Une vieille dame impotente, posée sur un fauteuil roulant conduit par une sexagénaire, son aide familiale, dame de compagnie, femme de ménage infirmière intermittente. La vieille dame est du genre acrimonieux, toujours à critiquer négativement tout ce qui constitue son quotidien, et surtout à houspiller son accompagnatrice.

Un couple adultère qui vient de passer un bon moment entre les draps défaits d'un hôtel proche. Eux aussi ont la mine défaite d'ailleurs. Et adultère pas trop. Lui il est marié, elle est célibataire. Adultère à moitié donc. Il a fourni à son patron un prétexte fallacieux pour justifier son absence, elle avait une liste de courses à acheter, et ils en ont profité pour comparer leur anatomie et plus si affinité.

Une jeune mère de famille, qui vit seule avec son gamin de trois ans, est descendu précipitamment de chez elle afin de palier un manque d'ingrédients, laissant son gamin scotché devant des dessins animés.

Et puis le caissier qui a remplacé au débotté sa collègue malade, enceinte paraît-il de ses œuvres, le résultat de l'unique fois où ils se sont retrouvés ensemble dans le même lit.

Huit personnes donc face à un homme en manque et surtout face à une arme à feu. Dévaliser la caisse, demander à tous ceux qui sont là, tétanisés, de vider leurs poches, de balancer leurs portefeuilles, et attendre le bon vouloir du braqueur qui se demande maintenant ce qu'il va faire de ses otages. Baisser le volet roulant afin d'empêcher d'autres clients d'entrer, et puis les attacher, et enfin prendre la poudre d'escampette. C'est sans compter sur l'impondérable, ce grain de sable qui n'était pas invité dans cette petite réunion.

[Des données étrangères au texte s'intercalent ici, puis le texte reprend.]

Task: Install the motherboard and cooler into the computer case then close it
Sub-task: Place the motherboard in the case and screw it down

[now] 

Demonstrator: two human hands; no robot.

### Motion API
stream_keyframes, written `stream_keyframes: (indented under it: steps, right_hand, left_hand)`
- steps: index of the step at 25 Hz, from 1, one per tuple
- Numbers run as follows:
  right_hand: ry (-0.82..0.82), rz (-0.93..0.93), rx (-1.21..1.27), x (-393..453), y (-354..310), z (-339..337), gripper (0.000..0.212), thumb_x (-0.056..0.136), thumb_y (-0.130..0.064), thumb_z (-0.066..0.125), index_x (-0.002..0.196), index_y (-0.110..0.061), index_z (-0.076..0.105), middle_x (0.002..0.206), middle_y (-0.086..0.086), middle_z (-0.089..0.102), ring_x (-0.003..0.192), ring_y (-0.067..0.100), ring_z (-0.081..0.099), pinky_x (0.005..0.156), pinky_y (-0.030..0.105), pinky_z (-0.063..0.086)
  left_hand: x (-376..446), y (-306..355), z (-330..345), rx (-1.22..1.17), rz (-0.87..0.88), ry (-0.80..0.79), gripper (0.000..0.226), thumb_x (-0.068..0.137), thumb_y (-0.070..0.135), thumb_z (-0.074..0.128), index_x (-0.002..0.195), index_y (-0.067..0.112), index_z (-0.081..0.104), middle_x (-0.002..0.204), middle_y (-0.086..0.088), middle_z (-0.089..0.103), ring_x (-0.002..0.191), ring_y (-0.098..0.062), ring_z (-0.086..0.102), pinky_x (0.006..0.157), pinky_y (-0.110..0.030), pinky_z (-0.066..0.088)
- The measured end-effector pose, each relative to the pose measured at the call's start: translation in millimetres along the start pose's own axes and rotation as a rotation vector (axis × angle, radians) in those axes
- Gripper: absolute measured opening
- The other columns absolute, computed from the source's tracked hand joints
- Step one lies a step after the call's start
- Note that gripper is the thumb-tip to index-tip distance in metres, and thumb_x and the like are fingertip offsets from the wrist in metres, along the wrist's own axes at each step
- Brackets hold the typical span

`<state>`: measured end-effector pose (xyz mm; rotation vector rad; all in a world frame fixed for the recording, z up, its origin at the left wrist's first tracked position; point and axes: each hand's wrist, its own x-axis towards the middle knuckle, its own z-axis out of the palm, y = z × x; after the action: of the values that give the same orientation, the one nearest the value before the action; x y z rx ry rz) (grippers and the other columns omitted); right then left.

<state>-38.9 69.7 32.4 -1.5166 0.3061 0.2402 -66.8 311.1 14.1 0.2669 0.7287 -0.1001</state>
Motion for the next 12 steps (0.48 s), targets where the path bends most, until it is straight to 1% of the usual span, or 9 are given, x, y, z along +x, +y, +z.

D'abord la dame de compagnie qui rend l'âme en même temps que son cœur qui lâche, et d'autres incidents qui bientôt vont transformer le braquage en drame. Surtout quand l'ado, qui trouve que sa mère n'est pas assez rapide et étonné de voir le volet roulant s'abaisser, s'invite dans cette supérette-partie, prenant de revers le voleur surpris.

 

Avec brio Barbara Abel nous délivre un suspense implacable, décrivant tout d'abord les affres de ce drogué en manque, déclencheur de drames, puis revenant quelques moments en arrière afin de nous présenter les différents protagonistes de cet début d'après-midi mouvementé. Avec toutefois quelques cachoteries de bon aloi qui entretiennent le suspense.

Et le lecteur pourrait, à juste raison, penser que cette histoire va se clore avec l'arrivée salutaire de la cavalerie, gyrophares bruyants en guise de trompettes de la victoire. Eh non ! Car Barbara Abel, en romancière perverse (c'est un peu fort comme vocable mais c'est bien pour démontrer tout le talent de conteuse déstabilisante qui l'anime), nous offre une vie après la vie, un enchaînement inéluctable de scènes tragiques teintées parfois d'humour noir.

Car certaines victimes de ce braquage, ou ce qu'il en reste, ne réagissent pas selon des critères bien définis. Les moralisateurs et les technocrates peuvent toujours édicter leurs consignes à respecter lors d'un hold-up, on ne sait jamais quelle sera notre réflexe dans ce genre de situation particulière, le subconscient et le caractère inhérent à chaque individu réagissant parfois différemment à ce qui est programmé.

Un roman beaucoup plus sensible et percutant, à mon avis, Que derrière la haine et Après la fin, dont les prologues dévoilaient trop l'épilogue, ôtant de ce fait le sel de l'intrigue et la montée en puissance du suspense.

Barbara ABEL : L'innocence des bourreaux. Editions Belfond. Parution le 14 mai 2015. 320 pages. 18,50€.